Croatian Foreign Minister Mate Granic conceded in an interview that Bosnian Croats “made some mistakes” that led to collapse of the Muslim-Croat alliance, including the massacre of Muslim civilians in the central Bosnian villages of Ahmici and Stupni Do and the destruction of a historic 400-year-old stone bridge in the southern city of Mostar.

In the face of mounting Bosnian Croat losses to poorly armed but determined Bosnian government troops, Granic said the Zagreb leadership has come to regard repair of the Croat-Muslim alliance as the highest priority.

“The problem is that trust between the peoples is at a very, very low level,” he said of Croats and Muslims, now engaged in a seemingly unstoppable bloodletting.

While Granic seemed reluctant to openly criticize Tudjman or Gojko Susak--the Bosnian-born, ardently nationalist Croatian defense minister--others in the leadership have expressed concern that Croatian involvement in Bosnia is endangering the nation’s future.

“I don’t think it is in our interest to risk our image as a nation prepared to come to a peaceful agreement by getting involved in open military intervention,” parliamentary Speaker Stipe Mesic told the weekly Globus.

Advertisement

Mesic pointed out that partitioning Bosnia and letting Croatian and Serbian regions annex to their neighboring mother states would extend Serb rule along most of Croatia’s border, making it easier for Greater Serbia to supply rebels in Krajina.

“Croatia’s major strategic interest is that no borders be changed,” Mesic told the newspaper.

Mario Nobilo, Croatia’s U.N. ambassador, conceded that dividing Bosnia poses “the risk of a precedent” that could result in losing international support for Zagreb’s campaign to recover Krajina.

But, like most in the inner circle of Tudjman’s ruling Croatian Democratic Union, he appeared confident that Croatia can somehow annex part of Bosnia without sacrificing its own territorial integrity.

Some officials of the U.N. Protection Force seeking to defuse the Balkan crisis contend that Tudjman’s simultaneous push for expansion into Bosnia and recovery of lost land from the Serbs risks a showdown war between Zagreb and Belgrade that the Serbs would be likely to win.

“They could lead their country into an appalling disaster,” one senior U.N. official said of Tudjman and a handful of Bosnian-born Croatian government ministers pursuing annexation of the Herzegovina region. “There is a very real danger that Croatia could crumble as a state within the next few years, if some of the current, very shortsighted policies are not changed.”

Advertisement

Zoran Pusic, head of the Defense of Human Rights group and a prominent member of the opposition Social Democratic Union, has been documenting what he says are illegal actions by the Croatian leadership to send troops to back Bosnian Croats in the fight against the Muslim-led government.

He and other human rights monitors contend that at least 2,000 Croatian citizens have been called up and dispatched to Bosnia in the last month.

“It is intolerable for an independent state to allow its citizens to be drafted by some other army,” Pusic said of the mobilizations. “These people have been informed at the military camps they were taken to that they were being drafted, not by the Croatian army, but by the HVO”--Bosnian Croat forces.

Pusic said his groups aims to publicize government human rights violations in hopes of deterring them: “I can’t explain--I can’t even understand--such blindness on the part of the Croatian government in its policy toward Bosnia.”

He lamented the lack of logic in Boban’s having turned on Muslim allies, who outnumbered Bosnia’s Croats more than 2 to 1.

“The government has stated repeatedly that it sought to protect the interests of Croats in Bosnia, but it actually endangered most of the Croatian people there” by pushing for delineation of a Croatian ministate that is home to less than one-third of Bosnian Croats.
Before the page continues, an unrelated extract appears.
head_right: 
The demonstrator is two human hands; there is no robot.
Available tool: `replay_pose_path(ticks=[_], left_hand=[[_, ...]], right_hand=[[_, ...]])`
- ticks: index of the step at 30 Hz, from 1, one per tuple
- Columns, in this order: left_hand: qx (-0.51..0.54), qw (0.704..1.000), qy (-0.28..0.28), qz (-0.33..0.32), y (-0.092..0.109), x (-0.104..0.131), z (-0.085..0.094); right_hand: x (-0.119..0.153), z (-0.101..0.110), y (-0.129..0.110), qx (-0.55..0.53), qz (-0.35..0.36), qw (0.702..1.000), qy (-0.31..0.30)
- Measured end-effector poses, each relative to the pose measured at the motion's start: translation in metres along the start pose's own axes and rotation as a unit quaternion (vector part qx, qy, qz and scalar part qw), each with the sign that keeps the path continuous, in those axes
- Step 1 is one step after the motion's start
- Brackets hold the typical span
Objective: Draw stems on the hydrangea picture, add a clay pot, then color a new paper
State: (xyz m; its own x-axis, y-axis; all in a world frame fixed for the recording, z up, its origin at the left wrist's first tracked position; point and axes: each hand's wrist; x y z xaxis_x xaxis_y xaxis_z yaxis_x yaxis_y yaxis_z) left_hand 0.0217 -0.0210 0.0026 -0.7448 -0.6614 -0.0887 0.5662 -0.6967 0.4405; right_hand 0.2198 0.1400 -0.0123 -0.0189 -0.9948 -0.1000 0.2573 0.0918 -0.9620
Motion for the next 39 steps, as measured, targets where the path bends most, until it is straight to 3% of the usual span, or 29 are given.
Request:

The rest are scattered throughout the republic and might be pressured to migrate out of the Serbian and Muslim regions.

Advertisement

“Our government is still sensitive to international pressure,” Pusic said, predicting that Tudjman may curtail support to the Bosnian Croats if Western leaders keep threatening sanctions.

Mira Ljubic-Lorger, another opposition figure, insists that there is hope for democracy in Croatia and predicts an ouster of the Tudjman regime by the year’s end.